Data for analysis: Begin

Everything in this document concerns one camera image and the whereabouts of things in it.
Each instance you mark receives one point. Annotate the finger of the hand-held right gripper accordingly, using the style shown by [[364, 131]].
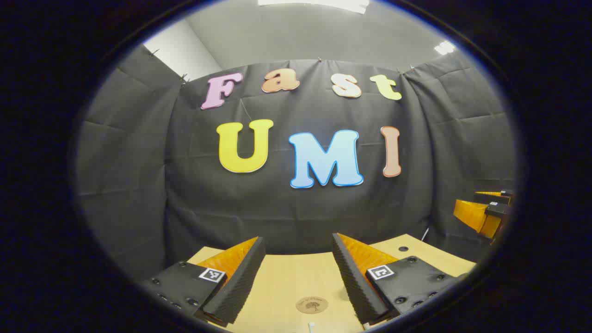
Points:
[[497, 197], [471, 215]]

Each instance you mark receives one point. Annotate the black backdrop cloth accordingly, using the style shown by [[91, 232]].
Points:
[[185, 208]]

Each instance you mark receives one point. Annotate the ceiling light panel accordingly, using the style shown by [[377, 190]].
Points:
[[444, 47], [319, 3]]

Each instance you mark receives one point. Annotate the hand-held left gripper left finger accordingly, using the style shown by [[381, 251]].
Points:
[[240, 282]]

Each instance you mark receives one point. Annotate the round cork coaster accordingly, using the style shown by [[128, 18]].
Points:
[[311, 305]]

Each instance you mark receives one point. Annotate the wooden desktop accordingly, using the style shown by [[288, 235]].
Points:
[[291, 277]]

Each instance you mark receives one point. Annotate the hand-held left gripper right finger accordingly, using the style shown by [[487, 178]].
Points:
[[354, 282]]

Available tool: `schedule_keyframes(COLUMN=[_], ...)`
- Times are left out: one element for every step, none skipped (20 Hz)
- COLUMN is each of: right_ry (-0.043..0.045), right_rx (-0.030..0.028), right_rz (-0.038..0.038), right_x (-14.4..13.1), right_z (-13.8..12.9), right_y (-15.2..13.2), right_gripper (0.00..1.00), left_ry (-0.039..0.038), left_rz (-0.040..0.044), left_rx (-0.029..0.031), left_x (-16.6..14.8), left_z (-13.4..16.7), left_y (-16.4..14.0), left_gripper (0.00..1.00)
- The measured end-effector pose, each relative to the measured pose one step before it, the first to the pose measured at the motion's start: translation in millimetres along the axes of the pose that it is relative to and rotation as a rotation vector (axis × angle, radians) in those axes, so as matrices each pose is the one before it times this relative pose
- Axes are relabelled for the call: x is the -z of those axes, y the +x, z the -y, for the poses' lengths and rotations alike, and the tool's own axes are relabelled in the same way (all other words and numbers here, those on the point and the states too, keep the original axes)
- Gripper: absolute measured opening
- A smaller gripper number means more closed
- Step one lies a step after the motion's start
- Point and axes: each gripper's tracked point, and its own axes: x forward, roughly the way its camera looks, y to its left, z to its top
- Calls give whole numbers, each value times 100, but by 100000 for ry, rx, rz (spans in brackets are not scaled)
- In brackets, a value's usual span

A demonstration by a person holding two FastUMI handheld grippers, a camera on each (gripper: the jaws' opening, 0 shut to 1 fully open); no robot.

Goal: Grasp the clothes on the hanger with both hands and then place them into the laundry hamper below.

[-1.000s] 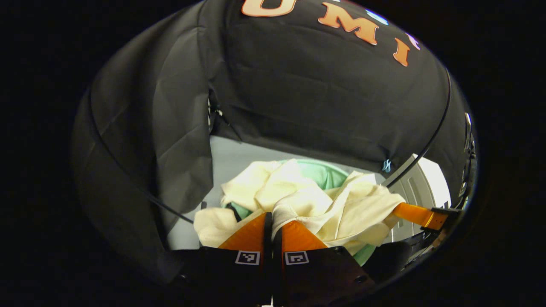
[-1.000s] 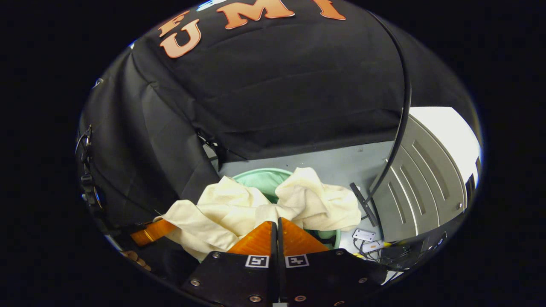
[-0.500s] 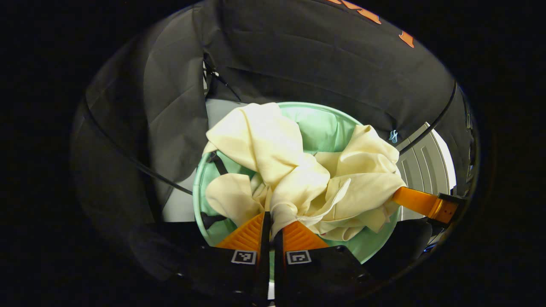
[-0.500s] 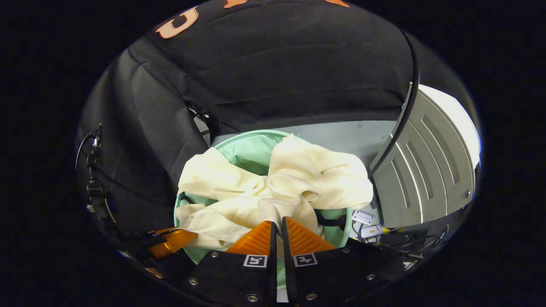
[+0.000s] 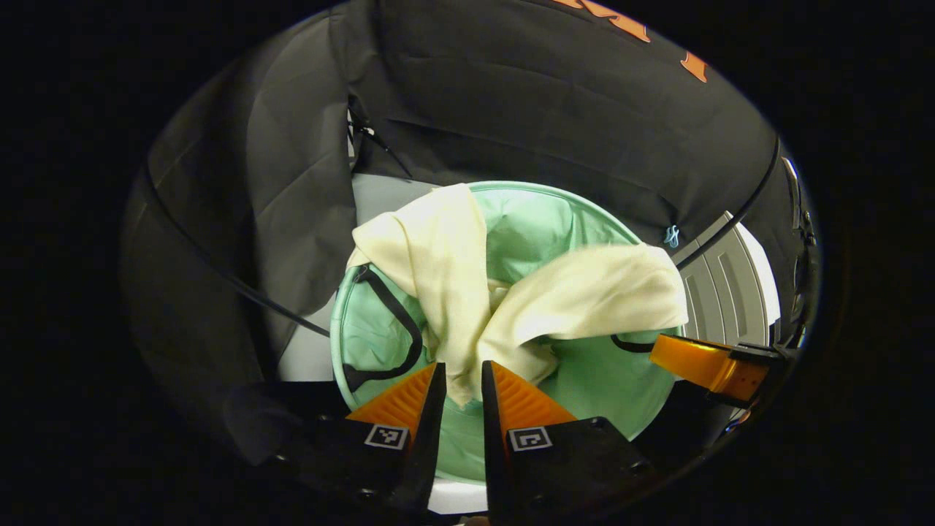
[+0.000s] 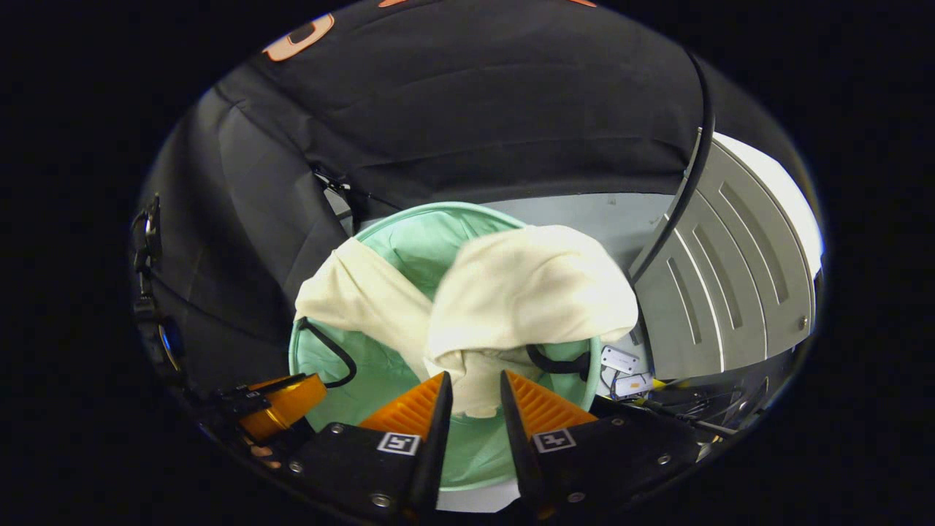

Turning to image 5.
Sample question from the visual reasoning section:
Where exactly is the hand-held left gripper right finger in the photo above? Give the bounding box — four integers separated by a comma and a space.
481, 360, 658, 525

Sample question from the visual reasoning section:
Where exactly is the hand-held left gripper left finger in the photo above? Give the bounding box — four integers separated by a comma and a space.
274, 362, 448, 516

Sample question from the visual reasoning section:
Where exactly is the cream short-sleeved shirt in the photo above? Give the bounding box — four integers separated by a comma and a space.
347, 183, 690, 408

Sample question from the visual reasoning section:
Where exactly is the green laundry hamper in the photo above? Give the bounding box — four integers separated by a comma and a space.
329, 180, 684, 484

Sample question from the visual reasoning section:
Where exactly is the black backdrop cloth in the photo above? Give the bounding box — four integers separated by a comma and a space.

Data for analysis: End

Find every line in the records above that contains the word "those", and copy each one.

### [Result]
- The measured end-effector pose, each relative to the measured pose one step before it, the first to the pose measured at the motion's start: translation in millimetres along the axes of the pose that it is relative to and rotation as a rotation vector (axis × angle, radians) in those axes, so as matrices each pose is the one before it times this relative pose
- Axes are relabelled for the call: x is the -z of those axes, y the +x, z the -y, for the poses' lengths and rotations alike, and the tool's own axes are relabelled in the same way (all other words and numbers here, those on the point and the states too, keep the original axes)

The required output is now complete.